The whole spa recreates an alpine chic feel with reclaimed timber used wherever possible. I loved that there are no sharp corners – all surfaces are curved. An early form of biophilic design which is now becoming more common in spa design.
The concept of the spa relies on a holistic approach to health and wellness. Naturally, there are massages on the menu (which are hugely popular) and some high-tech facials from brands like Biologique Recherche and Dr Bugchener – which offer targeted results after one treatment.

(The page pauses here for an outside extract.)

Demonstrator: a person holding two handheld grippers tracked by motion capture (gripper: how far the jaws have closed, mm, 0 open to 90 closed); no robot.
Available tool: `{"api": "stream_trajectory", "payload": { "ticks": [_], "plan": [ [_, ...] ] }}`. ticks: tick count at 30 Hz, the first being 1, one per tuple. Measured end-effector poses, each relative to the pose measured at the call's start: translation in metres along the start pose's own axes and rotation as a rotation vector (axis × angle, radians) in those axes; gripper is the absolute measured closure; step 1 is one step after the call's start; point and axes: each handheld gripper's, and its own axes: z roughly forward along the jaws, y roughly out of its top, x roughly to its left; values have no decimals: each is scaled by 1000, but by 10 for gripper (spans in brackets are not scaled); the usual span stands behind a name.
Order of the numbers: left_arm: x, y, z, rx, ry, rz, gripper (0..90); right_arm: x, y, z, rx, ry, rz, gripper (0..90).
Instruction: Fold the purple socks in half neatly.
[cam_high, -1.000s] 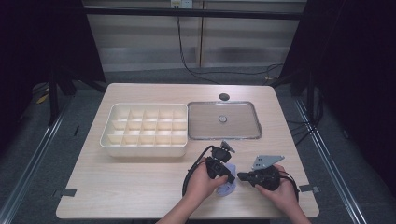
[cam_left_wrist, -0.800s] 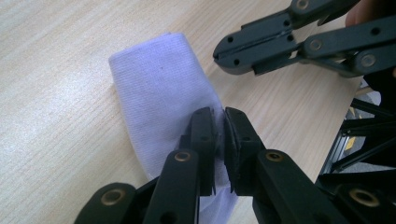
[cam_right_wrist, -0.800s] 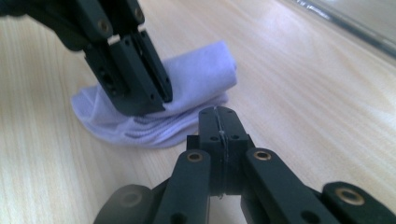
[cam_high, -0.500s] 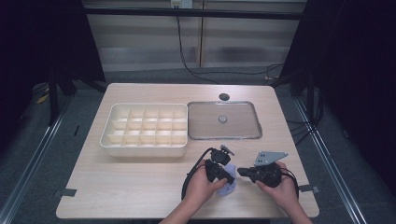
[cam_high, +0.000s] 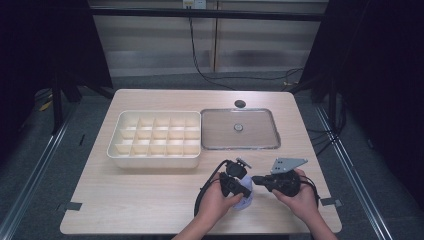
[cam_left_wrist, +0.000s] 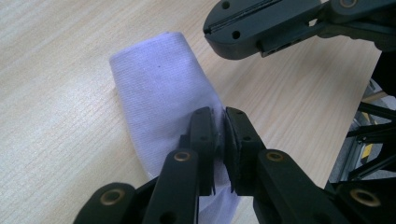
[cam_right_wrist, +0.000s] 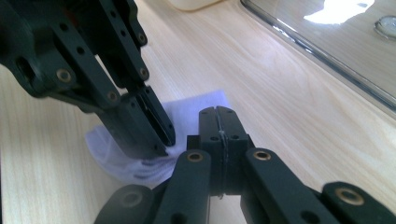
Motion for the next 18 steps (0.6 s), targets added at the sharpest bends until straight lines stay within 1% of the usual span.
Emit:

What drew me to this spa in particular is its healing retreats, in particular the Tibetan Healing Retreat, developed and run by Antonis. These help to balance body and mind as one, taking a truly unique and holistic approach to spa. Tibetan Medicine is an amalgam of other world healing traditions, you will find elements of Traditional Chinese Medicine, Ayurveda and even Greek medicine. Focusing on the five elements and three core energies – phlegm, wind and bile – Antonis will conduct a thorough consultation to determine your type (a bit like Pitta, Kapha and Dosha in Ayurveda). He then plans a programme which can include Tibetan meditation, breathing and yoga, Ky Nye Massage, Mo-Or treatments and Cupping and moxa therapies. Gong and singing bowl work can be added as appropriate.
It an ideal setting in the mountains enabling you to get away from it all when your body and mind needs a true reset. Healing from the inside and out, the Tibetan Healing Retreat offers a unique take on treating the body and mind as one. Something we should all do more often.
Ku Nye Massage
Following a consultation with Antonis, he felt that I was a mix of wind and bile and needed a massage to suit. It is a gentle therapy that focuses on the fluid in the body, spends time on the joints, but is a whole body massage that simulates and soothes at the same time. It features a blend of Tibetan Oils and the signature gongs and singing bowls at the beginning and end. There was some stretching and movement of the joints included in this and after a long day’s travel it was just what my body needed. I drifted out of semi-consciousness a few times. It worked a treat.
Meditation and Tibetan yoga
Antonis led a one-to-one session of yoga, meditation and breath work based on his study of Tibetan Healing. It’s a gentle practice that focuses on clearing energy channels and energising the body with different parts focussing on the different elements on phlegm, wind and bile. You could liken it to mindfulness to begin with featuring deep slow deliberate breathing then yoga movements that are a cross between yoga and tai chi. Between each posture you clear the bad energy. I felt grounded and calm after the one-hour session and settled within myself and much more balanced.
The best bits
The fresh mountain air
Swimming in the outdoor pool
Dining at MEGU
Tibetan yoga and meditation
Room to improve
The soft furnishings in the spa seemed a little out of place with the spa concept and design – a latte refresh would be great
Keeping a check on kids times in the pool. When you visit in ‘no kids time’ and there are screaming kids – not my idea of relaxation.